**ASSIGNED TASK**
Make an exact copy of the entries, and keep any pictures out of it.

===== TASK INPUT

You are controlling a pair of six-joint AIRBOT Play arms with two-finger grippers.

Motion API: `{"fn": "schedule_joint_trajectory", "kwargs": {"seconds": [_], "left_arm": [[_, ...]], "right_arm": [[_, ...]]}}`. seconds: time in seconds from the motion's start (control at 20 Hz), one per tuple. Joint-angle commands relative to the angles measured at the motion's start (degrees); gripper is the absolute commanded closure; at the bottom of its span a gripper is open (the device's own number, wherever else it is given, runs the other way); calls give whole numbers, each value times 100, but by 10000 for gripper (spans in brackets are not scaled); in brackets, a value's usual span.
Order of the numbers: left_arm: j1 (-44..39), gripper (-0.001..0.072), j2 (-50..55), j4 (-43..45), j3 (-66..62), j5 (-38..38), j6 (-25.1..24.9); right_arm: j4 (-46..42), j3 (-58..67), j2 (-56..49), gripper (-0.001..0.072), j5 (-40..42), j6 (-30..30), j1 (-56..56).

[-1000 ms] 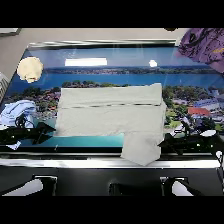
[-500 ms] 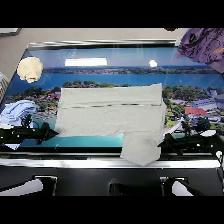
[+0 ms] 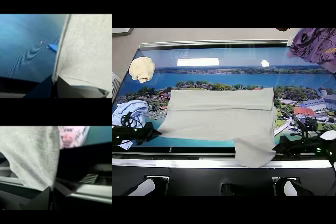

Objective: Fold the clothes and pants, and hang the long-sleeved shirts on hangers.

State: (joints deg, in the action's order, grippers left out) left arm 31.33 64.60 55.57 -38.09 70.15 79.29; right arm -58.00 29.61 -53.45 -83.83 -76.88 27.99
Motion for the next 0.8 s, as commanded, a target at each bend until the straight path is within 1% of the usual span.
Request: {"fn": "schedule_joint_trajectory", "kwargs": {"seconds": [0.0,0.1,0.25,0.3,0.4,0.5,0.6,0.75], "left_arm": [[-68,690,-1040,503,-20,15,669],[-297,691,-1185,494,-107,-328,664],[-708,690,-962,496,-332,-935,667],[-859,690,-831,494,-431,-1150,664],[-1158,690,-527,494,-664,-1550,662],[-1408,690,-157,514,-962,-1910,667],[-1530,690,262,511,-1263,-2120,669],[-1626,690,925,507,-1705,-2181,671]], "right_arm": [[-249,22,1311,683,-616,-560,-4],[-173,201,1532,683,-597,-651,-4],[-11,798,1056,683,-199,-496,-343],[-46,1091,723,683,-35,-393,-629],[-201,1729,-33,683,393,-389,-1158],[-664,2441,-763,683,717,-505,-1491],[-914,3095,-1405,682,909,-525,-1593],[-774,3832,-2221,682,1189,-522,-1593]]}}
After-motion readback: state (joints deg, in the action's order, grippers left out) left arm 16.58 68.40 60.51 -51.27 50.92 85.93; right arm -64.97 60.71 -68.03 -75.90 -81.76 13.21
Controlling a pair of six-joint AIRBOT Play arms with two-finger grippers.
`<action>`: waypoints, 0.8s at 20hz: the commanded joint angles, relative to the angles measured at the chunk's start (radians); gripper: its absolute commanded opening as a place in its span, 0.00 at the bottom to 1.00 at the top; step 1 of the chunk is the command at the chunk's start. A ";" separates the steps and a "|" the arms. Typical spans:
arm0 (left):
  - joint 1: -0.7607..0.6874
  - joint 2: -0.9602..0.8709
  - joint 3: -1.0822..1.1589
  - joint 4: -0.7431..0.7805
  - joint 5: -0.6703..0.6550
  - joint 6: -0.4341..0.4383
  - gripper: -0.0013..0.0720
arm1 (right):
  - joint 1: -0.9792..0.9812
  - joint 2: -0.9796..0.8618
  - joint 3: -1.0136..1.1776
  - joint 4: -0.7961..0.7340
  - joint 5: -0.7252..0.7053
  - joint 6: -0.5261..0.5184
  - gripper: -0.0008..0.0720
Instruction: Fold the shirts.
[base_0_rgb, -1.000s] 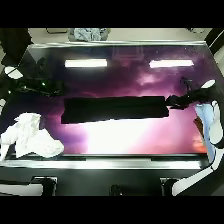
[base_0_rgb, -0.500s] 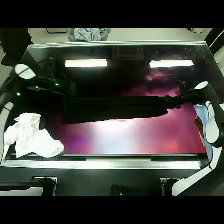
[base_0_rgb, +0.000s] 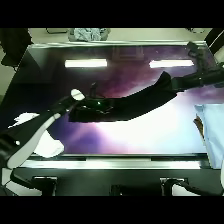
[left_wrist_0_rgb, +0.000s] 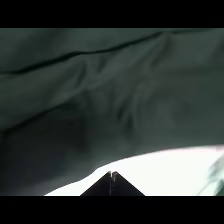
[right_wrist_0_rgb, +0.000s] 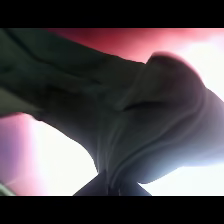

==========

**SOLUTION TO THIS PROBLEM**
You are controlling a pair of six-joint AIRBOT Play arms with two-finger grippers.

Motion API: `{"fn": "schedule_joint_trajectory", "kwargs": {"seconds": [_], "left_arm": [[_, ...]], "right_arm": [[_, ...]]}}`. seconds: time in seconds from the motion's start (control at 20 Hz), one per tuple. Joint-angle commands relative to the angles measured at the motion's start (degrees); gripper is the absolute commanded closure; at the bottom of its span a gripper is open (the device's own number, wherever else it is given, runs the other way); calls give whole numbers, each value times 100, but by 10000 for gripper (spans in brackets are not scaled); in brackets, a value's usual span.
Order of the numbers: left_arm: j1 (-44..39), gripper (-0.001..0.072), j2 (-50..55), j4 (-43..45), j3 (-66..62), j5 (-38..38), j6 (-25.1..24.9); right_arm: j4 (-46..42), j3 (-58..67), j2 (-56..49), gripper (-0.001..0.072), j5 (-40..42), j6 (-30..30), j1 (-56..56).

[-1000 ms] 
[-500 ms] 
[+0 ms] 

Objective: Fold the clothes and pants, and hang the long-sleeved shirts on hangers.

State: (joints deg, in the action's order, grippers left out) left arm 31.33 64.60 55.57 -38.09 70.15 79.29; right arm -58.00 29.61 -53.45 -83.83 -76.88 27.99
Motion for the next 0.8 s, as commanded, a target at each bend until the straight path is within 1% of the usual span.
Request: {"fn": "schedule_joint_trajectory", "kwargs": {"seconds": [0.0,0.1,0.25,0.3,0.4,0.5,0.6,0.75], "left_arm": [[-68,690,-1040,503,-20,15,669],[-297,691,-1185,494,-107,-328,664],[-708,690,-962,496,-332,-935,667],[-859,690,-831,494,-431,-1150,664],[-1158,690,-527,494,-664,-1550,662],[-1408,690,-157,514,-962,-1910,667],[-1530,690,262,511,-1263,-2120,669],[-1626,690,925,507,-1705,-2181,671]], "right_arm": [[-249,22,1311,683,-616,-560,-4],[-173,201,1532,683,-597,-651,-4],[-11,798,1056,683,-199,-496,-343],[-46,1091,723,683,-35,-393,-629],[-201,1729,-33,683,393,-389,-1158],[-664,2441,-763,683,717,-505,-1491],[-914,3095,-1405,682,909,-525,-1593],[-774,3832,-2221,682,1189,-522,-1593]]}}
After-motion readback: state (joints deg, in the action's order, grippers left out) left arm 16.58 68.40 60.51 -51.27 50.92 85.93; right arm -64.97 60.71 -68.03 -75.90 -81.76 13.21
Controlling a pair of six-joint AIRBOT Play arms with two-finger grippers.
`<action>`: waypoints, 0.8s at 20hz: the commanded joint angles, relative to the angles measured at the chunk's start (radians); gripper: its absolute commanded opening as a place in its span, 0.00 at the bottom to 1.00 at the top; step 1 of the chunk is the command at the chunk's start. A ";" separates the steps and a "|" the arms. Typical spans:
arm0 (left):
  - joint 1: -0.7607..0.6874
  - joint 2: -0.9602..0.8709
  - joint 3: -1.0822..1.1589
  - joint 4: -0.7431..0.7805
  - joint 5: -0.6703..0.6550
  - joint 6: -0.4341..0.4383
  - gripper: -0.0013..0.0720
arm1 (right):
  - joint 1: -0.9792..0.9812
  - joint 2: -0.9796..0.8618
  - joint 3: -1.0136..1.1776
  - joint 4: -0.7961..0.7340
  - joint 5: -0.7252..0.7053
  - joint 6: -0.5261..0.5184
  - gripper: -0.0008..0.0720
Instruction: Fold the shirts.
[base_0_rgb, -1.000s] 
[base_0_rgb, -0.500s] 
[base_0_rgb, +0.000s] 
[left_wrist_0_rgb, +0.000s] 
[right_wrist_0_rgb, +0.000s] 

That concludes the answer to this exercise.